Amnesty mencatat, sejak Januari 2018 hingga Juli 2025 sebanyak 903 orang dijerat pasal-pasal karet dalam UU ITE dan KUHP. Mereka terjerat dalam 796 kasus, sebagian besar terkait ujaran kebencian, pencemaran nama baik, serta tuduhan makar.
"Kriminalisasi ekspresi damai mencederai semangat kemerdekaan Indonesia yang seharusnya menjamin hak setiap orang untuk bersuara dan berpartisipasi aktif dalam kehidupan berbangsa," ujar Usman.
Kasus-kasus tersebut tersebar di 38 provinsi. Jawa Timur mencatat jumlah korban terbanyak dengan 79 orang, disusul DKI Jakarta (67), Sumatra Utara (59), Sulawesi Selatan (52), dan Jawa Barat (47).
"Tidak ada daerah yang bebas dari kasus-kasus kriminalisasi ini," tegas Usman.
Ekspresi Damai Berujung Tuduhan Makar
Selain jeratan UU ITE, Amnesty juga menyoroti pemidanaan terhadap aktivis Papua dan Maluku yang menyuarakan aspirasi politik secara damai. Dari 2019 hingga April 2025, sebanyak 145 orang dipidana dalam 86 kasus makar.
"Mereka dipidana menggunakan pasal 106 dan 110 KUHP terkait makar hanya karena mengekspresikan pandangan politiknya secara damai, sesuatu yang dulu juga dilakukan oleh para pendiri republik saat melawan penjajah," kata Usman.
Amnesty menilai praktik kriminalisasi seperti ini menunjukkan keengganan pemerintah menerima pandangan berbeda, bahkan ketika ekspresi tersebut dilakukan tanpa kekerasan.

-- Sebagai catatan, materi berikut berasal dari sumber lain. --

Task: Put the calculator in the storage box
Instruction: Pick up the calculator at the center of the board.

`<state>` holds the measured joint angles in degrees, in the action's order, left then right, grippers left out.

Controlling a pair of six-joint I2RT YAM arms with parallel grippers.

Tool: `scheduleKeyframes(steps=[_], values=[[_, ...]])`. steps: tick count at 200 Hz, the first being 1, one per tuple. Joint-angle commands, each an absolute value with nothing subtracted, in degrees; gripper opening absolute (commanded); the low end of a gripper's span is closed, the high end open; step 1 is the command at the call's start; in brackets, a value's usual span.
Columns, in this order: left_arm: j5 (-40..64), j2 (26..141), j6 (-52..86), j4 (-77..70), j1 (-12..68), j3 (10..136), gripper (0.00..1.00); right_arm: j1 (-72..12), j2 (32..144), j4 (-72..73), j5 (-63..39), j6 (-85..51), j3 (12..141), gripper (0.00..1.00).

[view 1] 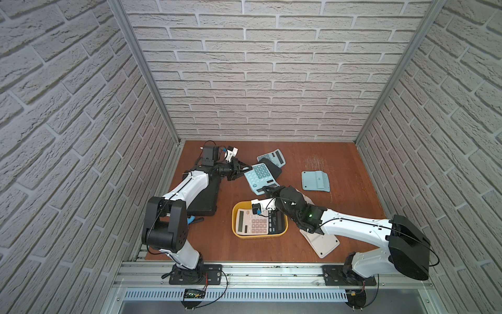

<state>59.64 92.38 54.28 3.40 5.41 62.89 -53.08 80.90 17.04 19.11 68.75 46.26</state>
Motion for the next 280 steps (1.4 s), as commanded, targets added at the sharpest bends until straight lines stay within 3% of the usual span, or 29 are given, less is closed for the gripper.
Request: scheduleKeyframes(steps=[1,14,22,30,52,86,160,203,242,280], values=[[63.08,93.38,60.13,-5.81,6.24,61.32,0.05,-53.56,81.5,22.32,18.37,68.91,46.1,0.03],[63.53,93.59,61.48,-7.46,6.16,61.17,0.01,-53.3,81.48,22.4,18.6,67.6,46.03,0.06],[63.7,93.6,62.39,-8.57,5.99,61.09,0.0,-53.26,81.32,22.32,18.47,66.72,45.95,0.2],[63.79,93.69,63.66,-10.04,5.68,60.92,0.0,-53.08,81.19,22.61,18.51,65.72,45.5,0.41],[63.45,93.63,68.47,-15.85,4.31,60.14,0.0,-52.67,80.61,22.95,19.0,61.5,44.98,0.69],[60.23,91.8,75.27,-24.13,2.06,57.81,0.0,-51.73,79.63,17.57,19.98,51.24,46.56,0.99],[39.27,80.63,77.34,-30.34,-0.79,48.29,0.0,-45.79,75.13,-0.54,10.45,10.88,53.45,1.0],[27.29,76.29,77.62,-37.73,4.88,43.02,0.0,-33.07,75.28,-6.54,-11.86,-15.35,56.65,1.0],[16.36,74.7,77.12,-47.35,11.44,36.68,0.0,-25.42,72.55,5.79,-26.61,-30.77,49.41,1.0],[10.11,75.53,77.3,-55.71,17.1,32.43,0.0,-18.24,78.77,24.13,-44.28,-51.98,46.51,1.0]])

Usman juga menyoroti putusan Mahkamah Konstitusi (MK) pada April 2025 yang mengecualikan lembaga pemerintah, institusi, dan korporasi dari pihak yang dapat mengadukan pencemaran nama baik, serta menyatakan keributan digital bukan delik pidana.
"Putusan MK ini juga merupakan kesempatan untuk memperbaiki relasi negara dengan warga. Negara harus hadir bukan sebagai pihak yang membungkam, tetapi sebagai pelindung hak-hak warga, termasuk kebebasan berekspresi," ujarnya.
Usman Hamid meminta pemerintah tidak berhenti pada program amnesti terbatas, melainkan juga merevisi aturan hukum yang selama ini membungkam kritik.
"Bila presiden di pidato kenegaraan sudah menyatakan jangan berhenti kritik, seharusnya ini juga ditindaklanjuti oleh aparat untuk berhenti merepresi dan mengkriminalisasikan warga yang bersuara kritis dan bebaskan pula mereka yang dijerat pasal-pasal penghinaan dan makar hanya karena mengungkapkan ekspresi secara damai," pungkas Usman.